Leaving the pictures aside, transcribe every line below exactly.

───── DATA RECORDS ─────

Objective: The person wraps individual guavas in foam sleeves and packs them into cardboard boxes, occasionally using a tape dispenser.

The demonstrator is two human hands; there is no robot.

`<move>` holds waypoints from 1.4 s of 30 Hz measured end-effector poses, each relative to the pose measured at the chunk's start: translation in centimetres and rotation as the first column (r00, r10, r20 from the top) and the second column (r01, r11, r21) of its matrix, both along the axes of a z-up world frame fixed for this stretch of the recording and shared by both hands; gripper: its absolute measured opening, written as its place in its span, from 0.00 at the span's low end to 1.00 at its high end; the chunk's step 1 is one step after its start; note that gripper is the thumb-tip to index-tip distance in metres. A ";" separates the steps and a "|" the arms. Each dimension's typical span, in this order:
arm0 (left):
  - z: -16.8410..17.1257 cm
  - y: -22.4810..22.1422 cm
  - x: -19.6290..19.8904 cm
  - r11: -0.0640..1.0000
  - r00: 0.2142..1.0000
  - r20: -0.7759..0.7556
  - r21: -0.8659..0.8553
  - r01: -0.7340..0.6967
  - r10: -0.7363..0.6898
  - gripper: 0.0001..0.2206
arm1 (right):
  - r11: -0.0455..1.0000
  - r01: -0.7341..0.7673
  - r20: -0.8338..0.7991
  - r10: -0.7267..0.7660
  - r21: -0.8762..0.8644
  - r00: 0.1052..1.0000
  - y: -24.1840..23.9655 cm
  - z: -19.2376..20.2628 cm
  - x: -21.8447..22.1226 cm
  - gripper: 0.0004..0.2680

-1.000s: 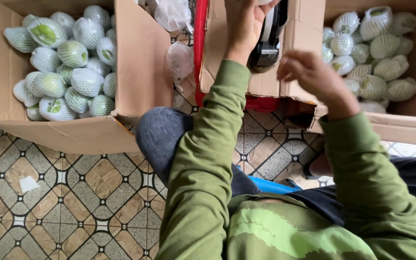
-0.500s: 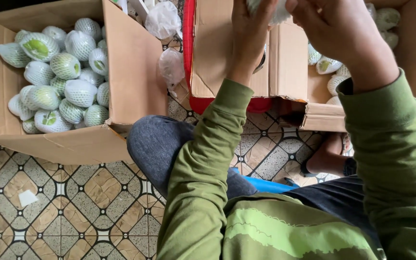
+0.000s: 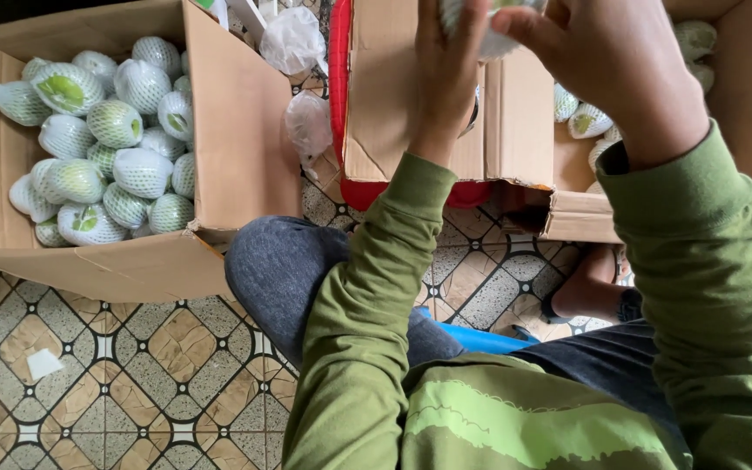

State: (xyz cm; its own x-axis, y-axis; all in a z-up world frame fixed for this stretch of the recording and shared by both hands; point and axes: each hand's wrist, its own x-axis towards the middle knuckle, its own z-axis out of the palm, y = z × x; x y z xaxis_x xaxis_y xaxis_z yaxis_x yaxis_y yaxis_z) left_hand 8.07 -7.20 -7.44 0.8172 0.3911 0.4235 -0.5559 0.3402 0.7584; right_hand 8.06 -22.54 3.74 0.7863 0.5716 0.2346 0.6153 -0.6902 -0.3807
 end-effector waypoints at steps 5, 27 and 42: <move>0.6 0.1 -0.6 0.962 0.977 0.098 -0.181 0.205 -0.190 0.21 | 0.994 0.067 -0.247 -0.045 0.080 0.968 -0.3 0.3 -0.2 0.31; 2.2 -2.6 -2.4 0.983 0.993 -0.116 0.182 0.001 0.020 0.30 | 0.800 0.140 -0.472 0.193 0.583 0.861 -3.5 -2.2 -2.3 0.15; 11.8 -1.5 -4.1 0.239 0.987 -0.121 0.960 0.142 -0.101 0.16 | -0.047 0.444 -0.228 0.807 0.895 0.545 -4.0 -10.0 -4.2 0.31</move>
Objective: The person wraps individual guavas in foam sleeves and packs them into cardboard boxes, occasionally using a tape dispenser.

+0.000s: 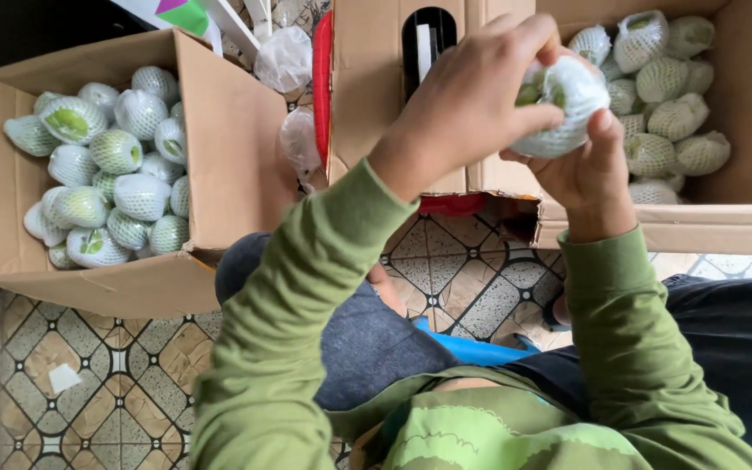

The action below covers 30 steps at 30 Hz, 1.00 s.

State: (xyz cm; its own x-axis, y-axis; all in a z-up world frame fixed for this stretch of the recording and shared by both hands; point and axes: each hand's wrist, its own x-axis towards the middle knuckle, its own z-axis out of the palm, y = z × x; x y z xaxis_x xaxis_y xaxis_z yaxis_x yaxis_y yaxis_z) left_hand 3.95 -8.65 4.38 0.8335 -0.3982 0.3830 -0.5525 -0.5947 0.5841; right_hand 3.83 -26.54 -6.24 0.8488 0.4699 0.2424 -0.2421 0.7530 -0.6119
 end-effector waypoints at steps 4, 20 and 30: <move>-0.8 0.1 -2.7 0.987 0.987 -0.040 0.034 -0.154 0.155 0.18 | 0.998 0.060 -0.021 -0.060 -0.010 0.998 0.3 -1.4 -0.2 0.32; -0.4 3.9 -1.7 0.963 0.998 0.044 -0.266 0.053 -0.043 0.02 | 0.997 0.073 -0.056 -0.071 0.033 0.996 1.2 -4.1 0.3 0.29; -1.8 2.9 -2.1 0.945 0.924 0.374 0.264 -0.194 0.085 0.14 | 0.999 0.029 0.132 -0.027 -0.015 0.991 1.5 -4.6 0.2 0.28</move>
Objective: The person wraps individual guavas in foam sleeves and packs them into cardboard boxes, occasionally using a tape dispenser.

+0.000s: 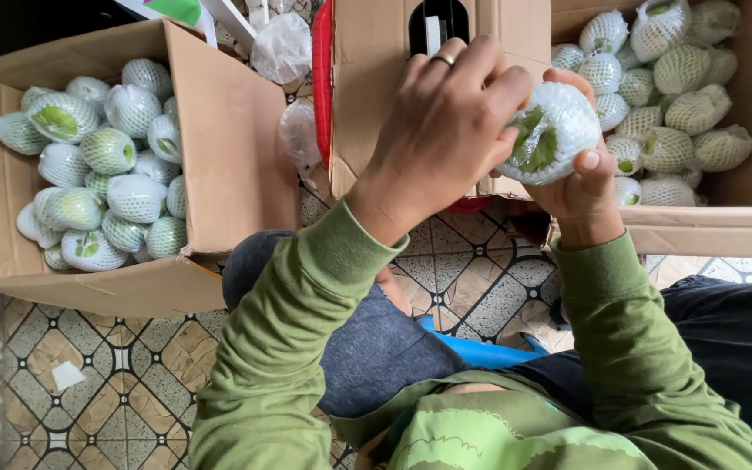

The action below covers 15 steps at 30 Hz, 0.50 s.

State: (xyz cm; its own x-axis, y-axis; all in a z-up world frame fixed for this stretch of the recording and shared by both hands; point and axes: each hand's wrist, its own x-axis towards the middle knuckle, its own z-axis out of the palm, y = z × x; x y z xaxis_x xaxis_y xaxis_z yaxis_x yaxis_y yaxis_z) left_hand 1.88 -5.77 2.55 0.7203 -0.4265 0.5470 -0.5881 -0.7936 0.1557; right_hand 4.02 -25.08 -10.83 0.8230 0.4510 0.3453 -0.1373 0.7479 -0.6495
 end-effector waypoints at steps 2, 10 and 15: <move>0.0 -0.4 -0.2 0.998 0.993 0.107 0.044 -0.049 0.045 0.13 | 1.000 0.001 0.005 -0.001 0.016 1.000 0.2 0.0 -0.1 0.27; 0.2 -0.3 0.0 0.990 0.948 0.314 -0.115 0.084 -0.044 0.05 | 0.998 0.030 -0.087 -0.024 0.061 0.996 0.8 -0.7 -0.3 0.26; 0.2 -0.3 0.1 0.914 0.982 0.078 -0.361 0.187 -0.171 0.06 | 0.996 0.079 -0.166 -0.070 0.049 0.984 0.9 -0.4 -0.2 0.27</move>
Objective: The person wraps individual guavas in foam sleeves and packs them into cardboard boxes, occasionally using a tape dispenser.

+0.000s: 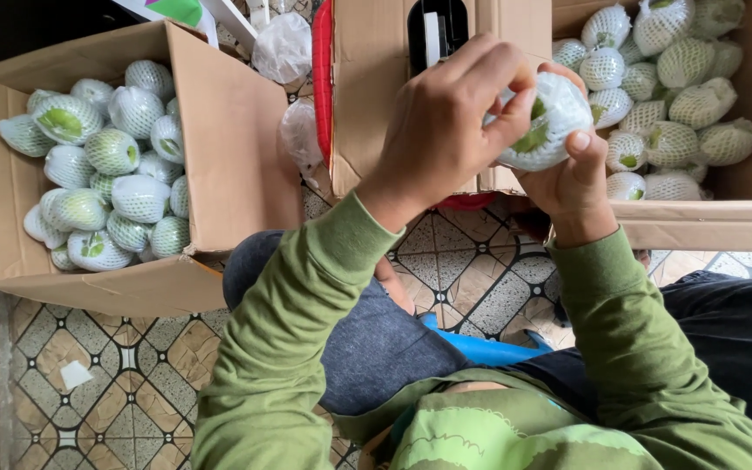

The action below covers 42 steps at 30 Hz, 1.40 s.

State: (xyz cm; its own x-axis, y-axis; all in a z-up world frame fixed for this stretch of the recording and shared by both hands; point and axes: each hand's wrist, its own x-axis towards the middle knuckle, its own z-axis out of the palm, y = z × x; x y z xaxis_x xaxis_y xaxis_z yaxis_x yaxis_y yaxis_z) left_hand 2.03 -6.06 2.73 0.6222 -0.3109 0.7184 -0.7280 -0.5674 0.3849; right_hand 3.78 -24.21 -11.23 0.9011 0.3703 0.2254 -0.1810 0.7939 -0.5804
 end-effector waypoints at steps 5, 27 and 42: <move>-0.4 1.1 0.6 0.982 0.962 -0.199 -0.031 0.184 -0.187 0.12 | 0.999 -0.045 -0.018 0.045 -0.010 0.999 0.3 1.4 -0.4 0.24; -3.3 1.1 1.2 0.999 0.976 -0.217 0.027 -0.019 0.025 0.07 | 0.994 0.018 -0.037 -0.022 -0.112 0.999 0.4 1.2 -1.0 0.28; -2.2 2.3 0.4 0.998 0.944 -0.325 -0.053 0.039 -0.054 0.07 | 0.975 0.065 0.053 -0.055 -0.213 0.997 1.1 1.4 -1.5 0.28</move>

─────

■ ANSWER FOR THE TASK ■
Objective: The person wraps individual guavas in foam sleeves and packs them into cardboard boxes, occasionally using a tape dispenser.

The demonstrator is two human hands; there is no robot.

`<move>` holds waypoints from 1.4 s of 30 Hz measured end-effector poses, each relative to the pose measured at the chunk's start: translation in centimetres and rotation as the first column (r00, r10, r20 from the top) and the second column (r01, r11, r21) of its matrix, both along the axes of a z-up world frame fixed for this stretch of the recording and shared by both hands; gripper: its absolute measured opening, written as its place in its span, from 0.00 at the span's low end to 1.00 at its high end; the chunk's step 1 is one step after its start; note that gripper is the thumb-tip to index-tip distance in metres. A ";" separates the steps and a "|" the arms. Each dimension's typical span, in this order:
arm0 (left):
  - z: -16.8410..17.1257 cm
  - y: -22.4810..22.1422 cm
  - x: -19.6290..19.8904 cm
  - r11: -0.0640..1.0000
  - r00: 0.2142..1.0000
  - r20: -0.7759..0.7556
  - r21: -0.8659..0.8553
  - r01: -0.7340..0.6967
  - r10: -0.7363..0.6898
  - gripper: 0.0001..0.2206
arm1 (right):
  - r11: -0.0455..1.0000
  - r01: -0.7341..0.7673
  - r20: -0.8338..0.7991
  - r10: -0.7267..0.7660
  - r21: -0.8762..0.8644
  - r00: 0.1052..1.0000
  - y: -24.1840..23.9655 cm
  - z: -19.2376..20.2628 cm
  - x: -21.8447..22.1226 cm
  - gripper: 0.0004..0.2680

-1.000s: 
-0.500s: 
+0.000s: 

State: (xyz cm; its own x-axis, y-axis; all in a z-up world frame fixed for this stretch of the recording and shared by both hands; point and axes: each hand's wrist, its own x-axis towards the middle knuckle, its own z-axis out of the palm, y = z × x; x y z xaxis_x xaxis_y xaxis_z yaxis_x yaxis_y yaxis_z) left_hand 8.07 -7.20 -7.44 0.8172 0.3911 0.4235 -0.5559 0.3402 0.7584; right_hand 8.06 -22.54 3.74 0.7863 0.5716 0.2346 0.6153 -0.6902 -0.3807
 end-effector waypoints at steps 5, 27 and 42: <move>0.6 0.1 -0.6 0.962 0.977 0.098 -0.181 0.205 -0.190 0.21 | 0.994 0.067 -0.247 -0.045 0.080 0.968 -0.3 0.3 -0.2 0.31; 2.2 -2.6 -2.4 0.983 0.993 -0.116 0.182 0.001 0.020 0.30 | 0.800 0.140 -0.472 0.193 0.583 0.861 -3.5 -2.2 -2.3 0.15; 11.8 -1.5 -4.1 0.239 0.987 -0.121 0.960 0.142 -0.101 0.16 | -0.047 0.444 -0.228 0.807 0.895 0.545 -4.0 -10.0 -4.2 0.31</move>
Objective: The person wraps individual guavas in foam sleeves and packs them into cardboard boxes, occasionally using a tape dispenser.

+0.000s: 

The action below covers 30 steps at 30 Hz, 1.00 s.

State: (xyz cm; its own x-axis, y-axis; all in a z-up world frame fixed for this stretch of the recording and shared by both hands; point and axes: each hand's wrist, its own x-axis towards the middle knuckle, its own z-axis out of the palm, y = z × x; x y z xaxis_x xaxis_y xaxis_z yaxis_x yaxis_y yaxis_z) left_hand 3.95 -8.65 4.38 0.8335 -0.3982 0.3830 -0.5525 -0.5947 0.5841; right_hand 3.83 -26.54 -6.24 0.8488 0.4699 0.2424 -0.2421 0.7530 -0.6119
 end-effector waypoints at steps 4, 20 and 30: <move>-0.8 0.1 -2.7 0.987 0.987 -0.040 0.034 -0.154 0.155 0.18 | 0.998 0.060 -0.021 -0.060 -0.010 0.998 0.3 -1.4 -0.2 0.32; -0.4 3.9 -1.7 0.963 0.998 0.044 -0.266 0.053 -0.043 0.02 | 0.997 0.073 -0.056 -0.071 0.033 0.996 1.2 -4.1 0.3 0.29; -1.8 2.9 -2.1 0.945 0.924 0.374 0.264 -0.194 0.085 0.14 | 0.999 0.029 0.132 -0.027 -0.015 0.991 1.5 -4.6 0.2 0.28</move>
Objective: The person wraps individual guavas in foam sleeves and packs them into cardboard boxes, occasionally using a tape dispenser.

+0.000s: 

The action below covers 15 steps at 30 Hz, 0.50 s.

State: (xyz cm; its own x-axis, y-axis; all in a z-up world frame fixed for this stretch of the recording and shared by both hands; point and axes: each hand's wrist, its own x-axis towards the middle knuckle, its own z-axis out of the palm, y = z × x; x y z xaxis_x xaxis_y xaxis_z yaxis_x yaxis_y yaxis_z) left_hand 1.88 -5.77 2.55 0.7203 -0.4265 0.5470 -0.5881 -0.7936 0.1557; right_hand 4.02 -25.08 -10.83 0.8230 0.4510 0.3453 -0.1373 0.7479 -0.6495
 end-effector waypoints at steps 2, 10 and 15: <move>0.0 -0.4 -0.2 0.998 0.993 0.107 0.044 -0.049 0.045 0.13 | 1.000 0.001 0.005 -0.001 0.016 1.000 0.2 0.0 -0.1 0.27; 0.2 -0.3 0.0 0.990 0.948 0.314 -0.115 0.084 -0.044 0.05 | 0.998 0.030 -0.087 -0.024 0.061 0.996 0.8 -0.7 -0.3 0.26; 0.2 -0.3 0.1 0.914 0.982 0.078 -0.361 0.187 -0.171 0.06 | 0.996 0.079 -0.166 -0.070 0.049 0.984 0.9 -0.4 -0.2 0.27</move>
Objective: The person wraps individual guavas in foam sleeves and packs them into cardboard boxes, occasionally using a tape dispenser.

+0.000s: 

The action below covers 42 steps at 30 Hz, 1.40 s.

State: (xyz cm; its own x-axis, y-axis; all in a z-up world frame fixed for this stretch of the recording and shared by both hands; point and axes: each hand's wrist, its own x-axis towards the middle knuckle, its own z-axis out of the palm, y = z × x; x y z xaxis_x xaxis_y xaxis_z yaxis_x yaxis_y yaxis_z) left_hand 2.03 -6.06 2.73 0.6222 -0.3109 0.7184 -0.7280 -0.5674 0.3849; right_hand 3.78 -24.21 -11.23 0.9011 0.3703 0.2254 -0.1810 0.7939 -0.5804
 end-effector waypoints at steps 5, 27 and 42: <move>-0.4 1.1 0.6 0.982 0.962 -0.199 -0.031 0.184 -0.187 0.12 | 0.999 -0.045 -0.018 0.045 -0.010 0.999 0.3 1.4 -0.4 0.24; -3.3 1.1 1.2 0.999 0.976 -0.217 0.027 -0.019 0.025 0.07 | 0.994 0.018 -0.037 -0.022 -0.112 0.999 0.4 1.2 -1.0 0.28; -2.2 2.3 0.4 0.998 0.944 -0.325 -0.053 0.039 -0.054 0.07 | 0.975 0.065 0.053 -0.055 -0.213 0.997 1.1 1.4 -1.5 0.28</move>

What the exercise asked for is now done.